[[ Information, beginning ]]

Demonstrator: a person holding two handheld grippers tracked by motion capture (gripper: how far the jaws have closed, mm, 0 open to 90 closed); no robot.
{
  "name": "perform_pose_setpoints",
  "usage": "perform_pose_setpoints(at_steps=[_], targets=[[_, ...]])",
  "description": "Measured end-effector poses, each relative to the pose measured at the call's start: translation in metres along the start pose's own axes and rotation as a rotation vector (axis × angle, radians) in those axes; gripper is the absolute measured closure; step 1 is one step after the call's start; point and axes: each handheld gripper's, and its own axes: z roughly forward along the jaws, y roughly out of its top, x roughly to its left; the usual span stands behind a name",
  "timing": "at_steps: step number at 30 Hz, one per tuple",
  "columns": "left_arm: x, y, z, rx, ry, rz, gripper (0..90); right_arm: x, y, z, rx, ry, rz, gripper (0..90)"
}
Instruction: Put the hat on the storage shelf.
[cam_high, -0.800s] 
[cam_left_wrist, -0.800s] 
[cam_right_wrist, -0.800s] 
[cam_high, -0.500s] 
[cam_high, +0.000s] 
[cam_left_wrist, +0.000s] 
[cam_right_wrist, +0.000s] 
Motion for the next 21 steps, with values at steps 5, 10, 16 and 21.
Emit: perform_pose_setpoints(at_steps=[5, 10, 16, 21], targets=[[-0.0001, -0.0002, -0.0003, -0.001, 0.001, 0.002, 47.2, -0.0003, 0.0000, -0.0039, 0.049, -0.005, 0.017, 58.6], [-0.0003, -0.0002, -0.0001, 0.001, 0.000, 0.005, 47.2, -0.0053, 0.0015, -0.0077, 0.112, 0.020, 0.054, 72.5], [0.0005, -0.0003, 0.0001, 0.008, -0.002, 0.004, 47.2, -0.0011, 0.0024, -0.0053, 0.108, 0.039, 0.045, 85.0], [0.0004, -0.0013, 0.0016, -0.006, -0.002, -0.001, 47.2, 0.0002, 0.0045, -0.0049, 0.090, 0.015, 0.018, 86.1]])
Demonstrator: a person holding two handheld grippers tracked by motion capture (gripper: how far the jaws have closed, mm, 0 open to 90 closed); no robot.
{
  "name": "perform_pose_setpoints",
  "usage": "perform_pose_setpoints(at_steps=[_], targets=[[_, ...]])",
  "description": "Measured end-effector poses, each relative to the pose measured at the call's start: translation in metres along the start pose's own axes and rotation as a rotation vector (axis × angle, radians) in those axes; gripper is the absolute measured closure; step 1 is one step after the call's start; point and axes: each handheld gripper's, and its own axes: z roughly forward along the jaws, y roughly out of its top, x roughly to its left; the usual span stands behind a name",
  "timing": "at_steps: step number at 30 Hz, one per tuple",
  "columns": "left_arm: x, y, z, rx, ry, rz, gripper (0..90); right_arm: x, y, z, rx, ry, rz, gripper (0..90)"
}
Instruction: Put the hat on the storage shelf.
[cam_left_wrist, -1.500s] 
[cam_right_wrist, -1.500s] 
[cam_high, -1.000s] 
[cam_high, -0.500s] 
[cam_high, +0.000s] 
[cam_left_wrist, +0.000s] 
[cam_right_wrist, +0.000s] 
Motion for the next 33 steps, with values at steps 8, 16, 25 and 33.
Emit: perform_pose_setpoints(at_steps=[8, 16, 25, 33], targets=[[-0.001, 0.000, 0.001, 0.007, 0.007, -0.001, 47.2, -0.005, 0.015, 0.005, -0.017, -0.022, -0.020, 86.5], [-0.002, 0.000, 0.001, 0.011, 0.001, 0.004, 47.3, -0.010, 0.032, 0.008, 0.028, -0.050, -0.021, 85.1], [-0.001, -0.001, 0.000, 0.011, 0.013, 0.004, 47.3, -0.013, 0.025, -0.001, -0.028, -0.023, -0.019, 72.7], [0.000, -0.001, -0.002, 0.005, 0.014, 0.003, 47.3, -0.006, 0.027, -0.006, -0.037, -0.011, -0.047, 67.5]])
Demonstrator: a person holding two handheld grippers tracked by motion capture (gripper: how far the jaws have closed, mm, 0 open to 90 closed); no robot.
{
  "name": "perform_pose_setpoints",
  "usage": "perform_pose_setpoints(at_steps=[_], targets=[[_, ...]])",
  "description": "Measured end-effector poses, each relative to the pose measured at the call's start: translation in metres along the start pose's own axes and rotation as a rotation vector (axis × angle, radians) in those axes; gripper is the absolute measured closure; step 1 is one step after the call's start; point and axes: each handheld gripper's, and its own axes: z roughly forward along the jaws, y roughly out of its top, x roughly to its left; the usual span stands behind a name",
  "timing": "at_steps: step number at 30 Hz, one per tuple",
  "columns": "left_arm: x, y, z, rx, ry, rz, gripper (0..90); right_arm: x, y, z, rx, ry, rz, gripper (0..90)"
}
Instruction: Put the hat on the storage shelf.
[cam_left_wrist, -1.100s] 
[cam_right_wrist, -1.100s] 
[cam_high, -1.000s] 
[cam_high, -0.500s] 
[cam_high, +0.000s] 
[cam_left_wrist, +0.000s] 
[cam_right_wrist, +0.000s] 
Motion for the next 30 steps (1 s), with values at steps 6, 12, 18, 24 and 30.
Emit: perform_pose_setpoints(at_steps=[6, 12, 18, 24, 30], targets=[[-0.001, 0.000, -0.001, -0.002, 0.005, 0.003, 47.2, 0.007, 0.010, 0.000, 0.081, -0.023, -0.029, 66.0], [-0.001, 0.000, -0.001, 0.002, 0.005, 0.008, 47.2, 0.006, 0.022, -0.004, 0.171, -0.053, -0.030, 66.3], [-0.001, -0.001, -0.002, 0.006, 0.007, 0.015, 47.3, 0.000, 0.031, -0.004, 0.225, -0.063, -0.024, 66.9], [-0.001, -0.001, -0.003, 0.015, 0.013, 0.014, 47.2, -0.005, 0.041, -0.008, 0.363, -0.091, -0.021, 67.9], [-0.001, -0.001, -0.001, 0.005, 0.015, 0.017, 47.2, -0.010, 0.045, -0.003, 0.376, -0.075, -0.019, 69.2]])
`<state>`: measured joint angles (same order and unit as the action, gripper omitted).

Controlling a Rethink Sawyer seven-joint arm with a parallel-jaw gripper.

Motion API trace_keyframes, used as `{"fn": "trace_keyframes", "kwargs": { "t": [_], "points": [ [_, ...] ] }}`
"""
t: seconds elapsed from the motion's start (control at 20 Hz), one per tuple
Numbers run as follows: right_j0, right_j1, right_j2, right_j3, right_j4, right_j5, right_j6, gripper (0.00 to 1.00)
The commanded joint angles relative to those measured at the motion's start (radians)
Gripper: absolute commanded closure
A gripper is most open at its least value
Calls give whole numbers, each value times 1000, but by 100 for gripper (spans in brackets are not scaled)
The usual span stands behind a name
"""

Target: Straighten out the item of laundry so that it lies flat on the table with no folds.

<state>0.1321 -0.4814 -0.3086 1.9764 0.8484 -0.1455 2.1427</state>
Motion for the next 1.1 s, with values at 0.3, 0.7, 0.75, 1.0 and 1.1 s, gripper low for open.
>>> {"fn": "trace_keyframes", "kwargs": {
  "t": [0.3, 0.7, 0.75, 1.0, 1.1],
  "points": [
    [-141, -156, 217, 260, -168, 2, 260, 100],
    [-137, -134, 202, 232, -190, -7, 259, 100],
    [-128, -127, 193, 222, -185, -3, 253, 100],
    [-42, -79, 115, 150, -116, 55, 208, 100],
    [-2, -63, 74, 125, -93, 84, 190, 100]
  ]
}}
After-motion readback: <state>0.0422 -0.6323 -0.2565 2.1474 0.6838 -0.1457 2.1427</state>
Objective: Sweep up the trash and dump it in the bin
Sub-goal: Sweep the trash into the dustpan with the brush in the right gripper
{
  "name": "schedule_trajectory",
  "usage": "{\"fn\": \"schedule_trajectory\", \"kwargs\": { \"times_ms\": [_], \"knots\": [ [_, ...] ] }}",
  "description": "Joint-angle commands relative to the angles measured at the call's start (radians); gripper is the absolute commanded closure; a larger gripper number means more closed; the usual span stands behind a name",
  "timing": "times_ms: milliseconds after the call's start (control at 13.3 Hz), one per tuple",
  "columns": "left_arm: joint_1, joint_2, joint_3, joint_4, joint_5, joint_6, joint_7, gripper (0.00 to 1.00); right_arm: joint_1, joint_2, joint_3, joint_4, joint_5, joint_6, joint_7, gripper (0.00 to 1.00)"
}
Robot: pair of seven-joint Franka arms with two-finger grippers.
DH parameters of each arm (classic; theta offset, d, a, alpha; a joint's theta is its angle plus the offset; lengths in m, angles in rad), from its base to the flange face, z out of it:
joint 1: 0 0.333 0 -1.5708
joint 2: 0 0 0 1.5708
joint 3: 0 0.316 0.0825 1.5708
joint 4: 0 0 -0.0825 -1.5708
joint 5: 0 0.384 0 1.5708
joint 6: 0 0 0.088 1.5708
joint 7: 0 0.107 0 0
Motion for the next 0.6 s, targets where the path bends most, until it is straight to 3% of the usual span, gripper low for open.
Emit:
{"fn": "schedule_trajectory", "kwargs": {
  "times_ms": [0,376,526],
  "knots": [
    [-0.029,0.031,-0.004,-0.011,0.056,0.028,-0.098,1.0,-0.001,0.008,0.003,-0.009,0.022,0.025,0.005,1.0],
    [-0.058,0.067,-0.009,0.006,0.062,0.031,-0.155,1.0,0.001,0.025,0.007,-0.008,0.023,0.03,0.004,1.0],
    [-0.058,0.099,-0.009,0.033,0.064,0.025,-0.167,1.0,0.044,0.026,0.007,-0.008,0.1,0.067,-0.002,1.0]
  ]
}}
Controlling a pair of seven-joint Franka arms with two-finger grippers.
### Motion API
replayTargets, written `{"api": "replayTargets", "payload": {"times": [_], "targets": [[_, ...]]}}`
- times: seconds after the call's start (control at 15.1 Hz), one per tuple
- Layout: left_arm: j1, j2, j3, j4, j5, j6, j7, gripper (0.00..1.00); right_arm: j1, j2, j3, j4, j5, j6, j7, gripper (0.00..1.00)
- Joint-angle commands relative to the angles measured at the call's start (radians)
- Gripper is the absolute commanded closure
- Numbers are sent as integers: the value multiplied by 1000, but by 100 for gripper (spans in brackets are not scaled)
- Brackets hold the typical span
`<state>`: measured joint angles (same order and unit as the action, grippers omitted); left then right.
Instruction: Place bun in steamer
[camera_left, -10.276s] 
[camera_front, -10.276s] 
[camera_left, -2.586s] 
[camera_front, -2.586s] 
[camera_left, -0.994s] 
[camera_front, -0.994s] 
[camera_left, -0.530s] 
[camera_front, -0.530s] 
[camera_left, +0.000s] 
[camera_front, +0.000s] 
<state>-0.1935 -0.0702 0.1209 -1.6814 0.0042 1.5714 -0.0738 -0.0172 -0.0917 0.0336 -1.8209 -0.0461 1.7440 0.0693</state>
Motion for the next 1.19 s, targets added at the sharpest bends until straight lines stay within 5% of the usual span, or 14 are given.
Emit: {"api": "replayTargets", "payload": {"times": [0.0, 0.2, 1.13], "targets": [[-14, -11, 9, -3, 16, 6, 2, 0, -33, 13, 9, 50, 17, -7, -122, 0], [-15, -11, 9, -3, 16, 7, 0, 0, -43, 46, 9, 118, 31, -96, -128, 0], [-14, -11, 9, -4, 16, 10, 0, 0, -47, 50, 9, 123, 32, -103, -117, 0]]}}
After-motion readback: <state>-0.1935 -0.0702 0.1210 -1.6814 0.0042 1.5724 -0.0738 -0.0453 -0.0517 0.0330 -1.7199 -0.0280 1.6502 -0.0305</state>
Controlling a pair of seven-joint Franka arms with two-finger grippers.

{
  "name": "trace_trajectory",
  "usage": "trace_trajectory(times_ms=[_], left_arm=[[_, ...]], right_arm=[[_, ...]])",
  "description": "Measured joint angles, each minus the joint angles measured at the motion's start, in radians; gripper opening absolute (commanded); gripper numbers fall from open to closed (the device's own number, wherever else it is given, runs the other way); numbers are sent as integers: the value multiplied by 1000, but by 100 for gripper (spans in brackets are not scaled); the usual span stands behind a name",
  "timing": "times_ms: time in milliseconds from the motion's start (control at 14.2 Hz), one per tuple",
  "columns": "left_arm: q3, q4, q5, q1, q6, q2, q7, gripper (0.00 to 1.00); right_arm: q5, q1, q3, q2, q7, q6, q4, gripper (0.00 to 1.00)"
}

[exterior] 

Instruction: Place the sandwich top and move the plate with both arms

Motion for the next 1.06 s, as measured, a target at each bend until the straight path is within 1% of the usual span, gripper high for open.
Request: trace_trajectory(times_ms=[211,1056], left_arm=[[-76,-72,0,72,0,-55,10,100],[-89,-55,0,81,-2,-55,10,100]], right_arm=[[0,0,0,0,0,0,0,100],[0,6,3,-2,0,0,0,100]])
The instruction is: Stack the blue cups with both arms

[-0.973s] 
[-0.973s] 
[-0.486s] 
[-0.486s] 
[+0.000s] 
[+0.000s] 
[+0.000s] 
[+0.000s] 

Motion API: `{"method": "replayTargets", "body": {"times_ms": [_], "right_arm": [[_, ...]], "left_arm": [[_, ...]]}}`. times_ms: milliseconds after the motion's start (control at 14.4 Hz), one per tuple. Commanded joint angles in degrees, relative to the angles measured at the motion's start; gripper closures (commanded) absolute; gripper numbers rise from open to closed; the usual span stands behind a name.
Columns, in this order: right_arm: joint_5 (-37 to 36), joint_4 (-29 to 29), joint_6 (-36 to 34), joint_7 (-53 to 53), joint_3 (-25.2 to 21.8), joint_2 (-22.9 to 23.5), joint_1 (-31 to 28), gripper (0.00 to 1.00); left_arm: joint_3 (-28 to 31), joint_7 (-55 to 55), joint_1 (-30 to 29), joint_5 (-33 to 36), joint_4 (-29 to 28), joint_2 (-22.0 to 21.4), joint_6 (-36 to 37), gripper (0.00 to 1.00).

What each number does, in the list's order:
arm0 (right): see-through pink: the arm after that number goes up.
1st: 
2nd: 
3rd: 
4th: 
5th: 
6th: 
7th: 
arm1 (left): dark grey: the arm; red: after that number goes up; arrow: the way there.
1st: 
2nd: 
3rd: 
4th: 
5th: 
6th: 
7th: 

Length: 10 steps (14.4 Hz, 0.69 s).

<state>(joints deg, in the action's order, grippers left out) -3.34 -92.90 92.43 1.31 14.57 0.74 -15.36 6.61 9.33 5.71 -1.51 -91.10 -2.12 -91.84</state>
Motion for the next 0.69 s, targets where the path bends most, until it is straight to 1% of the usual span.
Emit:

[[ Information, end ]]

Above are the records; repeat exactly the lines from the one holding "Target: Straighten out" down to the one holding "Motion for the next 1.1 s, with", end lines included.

Answer to this task:
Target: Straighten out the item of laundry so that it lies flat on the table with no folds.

<state>0.1321 -0.4814 -0.3086 1.9764 0.8484 -0.1455 2.1427</state>
Motion for the next 1.1 s, with values at 0.3, 0.7, 0.75, 1.0 and 1.1 s, gripper low for open.

Work on this exercise is now complete.